Clinical studies have shown that prenatal alcohol exposure can have dose-dependent negative impacts on learning, memory, and academic attainment in children and adults. For example, frequent episodes of binge drinking during the first and second trimester predict learning and memory deficits, including deficits in spatial memory, in children (Richardson et al., 2002). A recent study suggests that heavy, but not moderate, prenatal EtOH exposure impairs spatial learning and memory (Dodge et al., 2019). Importantly, in the Dodge et al. (2019) study, there was a confound of age, as the moderately exposed group was older, so there may be a developmental delay in performance that was missed in the moderately exposed group. Nevertheless, the amount of alcohol consumed per occasion was related to spatial navigation; thus, the absence of prenatal alcohol effect in the current study could be attributed to the failure to attain a threshold BAC.
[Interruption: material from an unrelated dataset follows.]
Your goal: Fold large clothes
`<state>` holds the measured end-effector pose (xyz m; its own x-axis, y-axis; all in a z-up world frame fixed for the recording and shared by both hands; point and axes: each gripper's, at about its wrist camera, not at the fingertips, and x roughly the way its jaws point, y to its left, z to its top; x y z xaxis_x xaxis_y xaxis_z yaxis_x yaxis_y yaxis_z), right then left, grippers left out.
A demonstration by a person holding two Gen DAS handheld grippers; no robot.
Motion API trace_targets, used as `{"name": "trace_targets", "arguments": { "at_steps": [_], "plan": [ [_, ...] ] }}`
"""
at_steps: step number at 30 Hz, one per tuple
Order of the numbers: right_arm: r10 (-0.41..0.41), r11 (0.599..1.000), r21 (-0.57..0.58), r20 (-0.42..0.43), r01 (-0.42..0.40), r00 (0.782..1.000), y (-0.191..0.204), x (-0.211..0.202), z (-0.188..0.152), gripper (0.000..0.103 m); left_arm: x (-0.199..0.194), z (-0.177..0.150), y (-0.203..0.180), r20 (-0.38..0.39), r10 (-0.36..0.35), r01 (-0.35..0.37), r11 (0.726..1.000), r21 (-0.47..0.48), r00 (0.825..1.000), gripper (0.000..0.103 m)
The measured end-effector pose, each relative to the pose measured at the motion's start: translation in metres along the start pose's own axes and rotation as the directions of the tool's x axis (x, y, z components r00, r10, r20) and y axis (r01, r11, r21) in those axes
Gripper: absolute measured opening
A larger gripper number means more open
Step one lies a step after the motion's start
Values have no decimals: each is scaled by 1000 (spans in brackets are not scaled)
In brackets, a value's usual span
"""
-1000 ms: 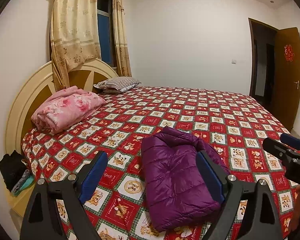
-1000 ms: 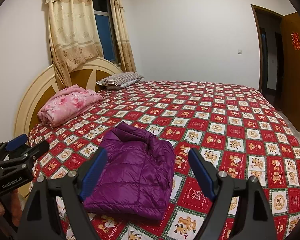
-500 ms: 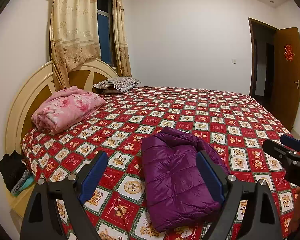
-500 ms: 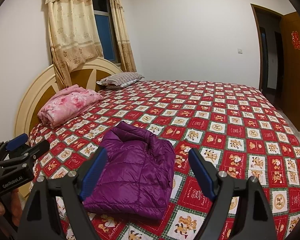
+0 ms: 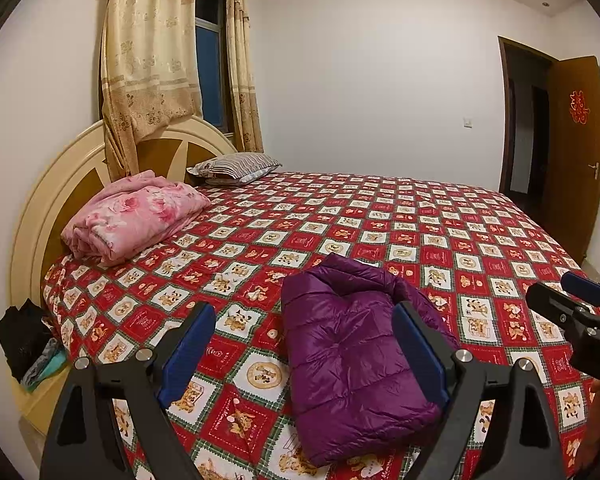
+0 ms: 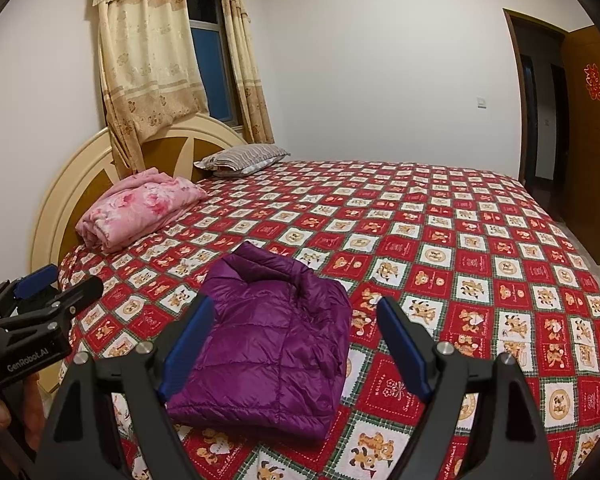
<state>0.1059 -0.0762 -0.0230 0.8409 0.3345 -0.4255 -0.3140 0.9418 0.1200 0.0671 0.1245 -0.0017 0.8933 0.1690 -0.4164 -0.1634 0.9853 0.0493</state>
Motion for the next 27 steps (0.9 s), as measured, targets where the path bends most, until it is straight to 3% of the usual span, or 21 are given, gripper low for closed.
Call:
{"name": "trace_targets", "arguments": {
  "at_steps": [12,27],
  "plan": [
    [-2,1000,1,1,2,1000,1,0,-1,86,3,-2,-4,-7,-23,23,1000,-10,1000,90],
    [-1,1000,3,-7,1,1000,2,2,-5,86,5,-2,-6,-15,25,-25,1000,12,1000,90]
  ]
}}
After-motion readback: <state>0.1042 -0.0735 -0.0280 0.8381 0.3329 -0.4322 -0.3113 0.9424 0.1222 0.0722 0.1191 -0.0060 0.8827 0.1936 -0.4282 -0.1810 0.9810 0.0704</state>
In contrast, prenatal EtOH did impair spatial working memory. Females exposed to prenatal EtOH showed memory impairments during the 0-s ITI sessions, whereas males showed only transient impairments during the early stages of learning, as evidenced by longer path lengths and larger heading angles on the initial days of testing. Previous preclinical studies have also reported that prenatal alcohol exposure impairs spatial working memory (Schambra et al., 2017; Lucia et al., 2019; Waddell et al., 2020; Gursky et al., 2021), even at low to moderate ethanol doses (Schambra et al., 2017; Waddell et al., 2020) and across different gestational periods (Schambra et al., 2017; Lucia et al., 2019; Waddell et al., 2020; Gursky et al., 2021). Similar working memory deficits have been reported in clinical populations (Kodituwakku et al., 1995; Moore et al., 2021; Chetty-Mhlanga et al., 2022). This deficit is likely related to dysfunction of the prefrontal cortex (Waddell et al., 2020; Gursky et al., 2021), and our data suggest that the alcohol levels achieved in the current study may disrupt development of this brain area.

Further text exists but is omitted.